The Ordinary Means Of Discipleship

The Ordinary Means Of Discipleship

The means of grace in worship gatherings are the ways God promises to help His people

Chad Ashby with Todd Morikawa

Todd Morikawa doesn’t age. Somehow he has navigated the stresses of pastoring Kailua Baptist Church for over thirteen years without getting a single gray hair. Some of it has to be those tremendous Hawaiian genes. But I suspect much of it is due to Todd’s quiet, enduring confidence in the ordinary work of God among his people.


I chatted with Todd recently about the approach he and his elders have taken in their corporate Sunday gatherings (avg. 100+): “I don’t know that there is anything that the local church does that is more shaping than corporate worship. The means of grace in worship gatherings are the ways God promises to help His people grow.”


Five Ordinary Means.

At Kailua Baptist, the elders trust Word-centered, Christ-exalting, Spirit-filled worship to fashion disciples. Ligon Duncan’s categories for corporate worship are helpful: (1) read the Word, (2) pray the Word, (3) sing the Word, (4) preach the Word, and (5) see the Word. With a gentle chuckle, Todd commented, “Those five elements are so clearly biblical—the Bible teaches that these things please God in worship. You can fill your time so easily with those five elements. Why would you do anything else?


Todd cited Ryken’s Give Praise to God and Chapell’s Christ-Centered Worship as shaping influences. Particularly helpful was the collection of protestant liturgies in Jonathan Gibson’s Reformation Worship—“The book really struck me in how similar the liturgies were . . . The reason they were so similar is that they were not trying to reject the Catholic church writ large, but just trying to fix what needed to be fixed while maintaining as much connection to the Church catholic as possible. So many elements were still good.

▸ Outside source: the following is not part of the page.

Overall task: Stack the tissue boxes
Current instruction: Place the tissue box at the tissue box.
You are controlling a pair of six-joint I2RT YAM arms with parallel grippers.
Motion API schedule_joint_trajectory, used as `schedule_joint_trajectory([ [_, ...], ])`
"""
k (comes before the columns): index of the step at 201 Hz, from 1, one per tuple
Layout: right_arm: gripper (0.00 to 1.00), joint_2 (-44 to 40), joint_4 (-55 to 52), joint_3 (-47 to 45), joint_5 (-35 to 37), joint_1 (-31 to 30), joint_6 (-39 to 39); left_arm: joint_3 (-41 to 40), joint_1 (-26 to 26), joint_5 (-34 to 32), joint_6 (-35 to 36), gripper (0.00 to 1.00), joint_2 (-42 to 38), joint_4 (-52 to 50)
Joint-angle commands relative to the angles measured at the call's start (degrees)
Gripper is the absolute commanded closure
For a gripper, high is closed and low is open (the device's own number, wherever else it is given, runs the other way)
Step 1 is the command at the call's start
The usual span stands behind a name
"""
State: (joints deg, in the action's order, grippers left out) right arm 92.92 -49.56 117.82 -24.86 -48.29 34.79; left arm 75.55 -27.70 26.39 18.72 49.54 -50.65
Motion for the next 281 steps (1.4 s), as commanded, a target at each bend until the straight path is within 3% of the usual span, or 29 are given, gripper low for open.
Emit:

Have modern churches become too clever in our attempts to improve disciple-making? Even the Reformers appreciated that the Church’s historic worship was forming God’s people well: “People just need to be walked by the hand through worship and guided by their pastors. It is one of the best shepherding opportunities to preside over and lead people through worship, to take them to the throne of grace.”


Intentional Service Structure.

At Kailua, the service has two threads. The first teaches the people through a weekly renewal of the gospel. The people behold God’s glory, which leads to being undone by sin and renewed in forgiveness in Christ. Believers are then fed the preached Word, which strengthens fellowship around the Lord’s Table and builds confidence to make common confessions aloud.


The second thread follows the acronym ACTS (Adoration, Confession, Thanksgiving, Supplication) and guides many of the prayers of the service. Rather than stringing songs together, the service teaches God’s people to sing in response to hearing God speak from both testaments. Services usually run an hour and 15minutes—and that includes four to five Scripture readings and four to five prayers! “No need to rush. Lots of time for lots of good elements, no complaints.”


God-honoring Results.

The result? Kailua Baptist has learned spiritual unity—“Feeling and hearing everyone participating has that unifying effect: Everyone is excited about this as I am—or more than I am!” Even the children are catching on, excited to participate in the elements of the corporate worship. Moreover, the booming recitation of creeds joins the voices of the present congregation with the testimony of the saints.


What do we need to disciple God’s people? Kailua Baptist encourages us not to underestimate the power of the ordinary. When regular patterns of worship threaten to become dry and lifeless, we might be tempted to abandon them. But Todd presents a time-tested alternative: “When people are afraid of things becoming rote, just pray against itjust do it well.”